The Kurdish leaders are also saying that they're seeing ISIS using former weapons that had been captured, such as armored vehicles that had been captured from the Iraqi Army when it folded here in the north two months ago, that they're using them now against the Kurdish Peshmerga. And that's why the Kurdish militia had to pull back from some of these towns and villages that they retreated from last night, that that pushed them back and that the Kurdish Peshmerga don't have good enough weapons, basically, to counter this heavy weaponry.
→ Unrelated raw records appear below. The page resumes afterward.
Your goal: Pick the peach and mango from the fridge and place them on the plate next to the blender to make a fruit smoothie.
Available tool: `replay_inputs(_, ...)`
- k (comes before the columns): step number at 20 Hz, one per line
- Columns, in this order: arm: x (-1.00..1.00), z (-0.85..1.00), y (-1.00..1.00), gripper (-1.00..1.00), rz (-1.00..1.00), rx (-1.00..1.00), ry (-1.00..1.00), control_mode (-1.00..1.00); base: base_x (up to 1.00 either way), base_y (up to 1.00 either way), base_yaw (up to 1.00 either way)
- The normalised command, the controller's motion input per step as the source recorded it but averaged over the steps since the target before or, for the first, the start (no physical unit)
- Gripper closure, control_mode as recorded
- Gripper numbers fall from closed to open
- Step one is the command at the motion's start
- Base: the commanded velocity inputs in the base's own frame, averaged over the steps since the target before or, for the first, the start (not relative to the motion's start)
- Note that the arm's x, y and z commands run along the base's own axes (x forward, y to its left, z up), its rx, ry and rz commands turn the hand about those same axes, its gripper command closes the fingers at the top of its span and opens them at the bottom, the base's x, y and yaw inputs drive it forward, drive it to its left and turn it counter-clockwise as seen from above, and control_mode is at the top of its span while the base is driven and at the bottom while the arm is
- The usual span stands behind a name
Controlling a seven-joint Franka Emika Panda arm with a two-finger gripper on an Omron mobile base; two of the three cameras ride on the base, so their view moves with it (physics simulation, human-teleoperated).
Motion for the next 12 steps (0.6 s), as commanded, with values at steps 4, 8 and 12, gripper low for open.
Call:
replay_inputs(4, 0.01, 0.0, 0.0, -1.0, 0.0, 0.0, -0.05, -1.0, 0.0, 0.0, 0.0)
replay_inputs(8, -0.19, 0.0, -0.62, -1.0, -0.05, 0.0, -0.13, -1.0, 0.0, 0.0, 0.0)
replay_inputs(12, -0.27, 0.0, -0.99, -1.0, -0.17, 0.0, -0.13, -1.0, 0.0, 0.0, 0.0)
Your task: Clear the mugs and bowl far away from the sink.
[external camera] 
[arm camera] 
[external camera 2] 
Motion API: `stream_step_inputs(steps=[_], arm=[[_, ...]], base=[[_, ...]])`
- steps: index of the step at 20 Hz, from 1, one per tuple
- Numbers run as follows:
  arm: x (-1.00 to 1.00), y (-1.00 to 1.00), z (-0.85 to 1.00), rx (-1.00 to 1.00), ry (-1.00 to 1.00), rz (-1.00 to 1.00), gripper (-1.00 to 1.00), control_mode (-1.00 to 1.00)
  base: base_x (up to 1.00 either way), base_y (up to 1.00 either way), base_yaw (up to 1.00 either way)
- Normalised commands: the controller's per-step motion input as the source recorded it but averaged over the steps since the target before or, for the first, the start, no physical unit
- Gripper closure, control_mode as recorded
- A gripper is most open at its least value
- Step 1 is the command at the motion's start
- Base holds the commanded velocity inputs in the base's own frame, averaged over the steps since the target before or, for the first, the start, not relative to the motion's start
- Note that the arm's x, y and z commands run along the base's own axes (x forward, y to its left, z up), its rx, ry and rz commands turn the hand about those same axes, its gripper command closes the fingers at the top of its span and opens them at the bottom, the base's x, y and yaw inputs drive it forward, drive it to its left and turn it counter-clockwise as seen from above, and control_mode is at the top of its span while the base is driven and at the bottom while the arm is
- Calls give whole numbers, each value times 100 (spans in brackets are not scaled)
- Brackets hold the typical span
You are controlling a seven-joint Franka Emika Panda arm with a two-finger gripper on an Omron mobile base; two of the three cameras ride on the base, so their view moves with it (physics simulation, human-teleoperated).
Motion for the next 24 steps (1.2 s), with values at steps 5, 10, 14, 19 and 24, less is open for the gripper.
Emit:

That's why some of the top Kurdish officials have been openly calling for the U.S. or NATO to intervene using air strikes and/or providing weapons and ammunition to their hard-pressed militias here -- Wolf.

BLITZER: Ivan Watson in Erbil.

Be careful over there.

We'll stay in close touch with you.

So how could a U.S. military involvement play out if, in fact, it happens?

How risky would that be?

Let's dig a little bit deeper with CNN military analyst, retired Lieutenant General Mark Hertling -- General, you spent a lot of time in Iraq.

What's your sense, U.S. air strikes, humanitarian air drops?

This is a disaster that's unfolding and the central Iraqi government is MIA, missing in action.

LT. GEN. MARK HERTLING (RET.), CNN MILITARY ANALYST: Well, Wolf, first of all, geography is important when we're talking about this crisis. Sinjar, which is to the west of Mosul, people keep talking about the mountains near Sinjar. It isn't really a mountain, it's a rocky hill. And it is surrounded by is ISIS territory.

What the Yazidis have done, one of many cultural religious groups, they've left their towns and gone to the top of the mountains. They are surrounded. This is Bastogne, if you revert back to World War II history.

It is going to be very difficult to support them with equipment, with food, because you just can't drop it on the top of a rocky mountain that's surrounded by ISIS fighters. They have gone there for refuge.

When you look at the other side, more to the west, you're talking about the advances of ISIS into the Kurdish region. I'm more confident in the Peshmerga in terms of holding and defending places like Erbil and Dahuk.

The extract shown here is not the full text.